Yes, I can confirm. Same behaviour as before even with no object debug infos.
WR1043v5_Debug_ TRACE_kmalloc-4096_v2.txt

@CodeFetch Could you tell me how to fetch your commit with git ?
git checkout with the commitID is obviously not then right way:
fatal: reference is not a tree: b6b61d6999af3d853d1789e4eeac5d6689477e5b

Could you tell me how to fetch your commit with git

You have to switch to branch dbg/memleak https://github.com/freifunk-gluon/gluon/tree/dbg/memleak

It's not the memleak branch.

On Github you can always append the ".patch" suffix to get a commit as patch file.
Just do git am filename.patch.

Alternatively clone my branch with git clone https://github.com/codefetch/gluon -b patch-10.

Or even to add complexity add it as remote upstream and cherry pick the commit.

Too bad, that this needs serial access.
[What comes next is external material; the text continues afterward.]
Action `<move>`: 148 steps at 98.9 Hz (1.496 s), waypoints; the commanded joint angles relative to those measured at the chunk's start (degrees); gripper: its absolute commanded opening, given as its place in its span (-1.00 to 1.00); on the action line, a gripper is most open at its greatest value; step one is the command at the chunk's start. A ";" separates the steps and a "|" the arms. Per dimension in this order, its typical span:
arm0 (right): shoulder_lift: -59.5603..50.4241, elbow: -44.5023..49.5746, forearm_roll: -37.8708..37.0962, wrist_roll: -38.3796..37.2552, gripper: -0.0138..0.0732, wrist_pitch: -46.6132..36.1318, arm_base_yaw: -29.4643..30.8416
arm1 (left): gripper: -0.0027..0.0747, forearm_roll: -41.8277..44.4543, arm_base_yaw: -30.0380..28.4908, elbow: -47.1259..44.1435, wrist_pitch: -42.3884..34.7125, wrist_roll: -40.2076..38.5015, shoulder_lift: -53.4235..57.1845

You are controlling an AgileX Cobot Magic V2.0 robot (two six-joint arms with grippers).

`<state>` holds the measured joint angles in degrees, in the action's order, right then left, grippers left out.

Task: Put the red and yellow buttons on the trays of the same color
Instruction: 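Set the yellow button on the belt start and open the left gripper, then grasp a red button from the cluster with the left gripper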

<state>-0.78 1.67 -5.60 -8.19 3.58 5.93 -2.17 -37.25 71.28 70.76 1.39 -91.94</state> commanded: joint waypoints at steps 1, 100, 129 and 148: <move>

This router is now under heavy stress:
https://map.ffmuc.net/#!/en/map/98ded0a79164

The tracing function needs to be rewritten to become a profiling function instead and only output statistics sporadically. Until then even the serial output will not help, as it will crash the router...

will an x86 (futro...) with ath9k-PCI card perhaps help, e.g. dumping to an attached HDD?

(some TPlink 2x2 2.4GH can be found for 20€ on ebay)

It's not nice to write to disk from such a kernel module. Ordinarily SLAB caches have a specific name and you could easily use the tracing function, because they wouldn't be allocated/freed so often, but the problem we have here is that these are packets. This is the most time-critical part in the Linux kernel and there is just no function to do profiling for that, yet. And writing a function for this is not easy as you get in locking hell if you do not work cleanly.

if it doesn't have other reasons, i can see this too on a ubiquiti rocket m2 with 64m ram:
https://stats.tecff.de/d/000000003/node?orgId=1&var-node_id=68725160becc&from=1563442025404&to=1563484908887
the threshold is around 30 i guess

@CodeFetch:
Today I could dump two serial-console-outputs.

  1. after starting the device (a WDR4300)
  2. after prox. 50MB RAM-loss
    https://pastebin.com/UqkQyruT
    https://pastebin.com/7FAhbZdv

@tackin Wow! Great... This could be very helpful.

@nbd168 It seems that there are being copied much more skbs than ever get freed. It seems to be a static function called by ieee80211_mark_rx_ba_filtered_frames somewhere in net/mac80211/rx.c doing a skb_copy. Do you have a clue how to find this out without doing it manually?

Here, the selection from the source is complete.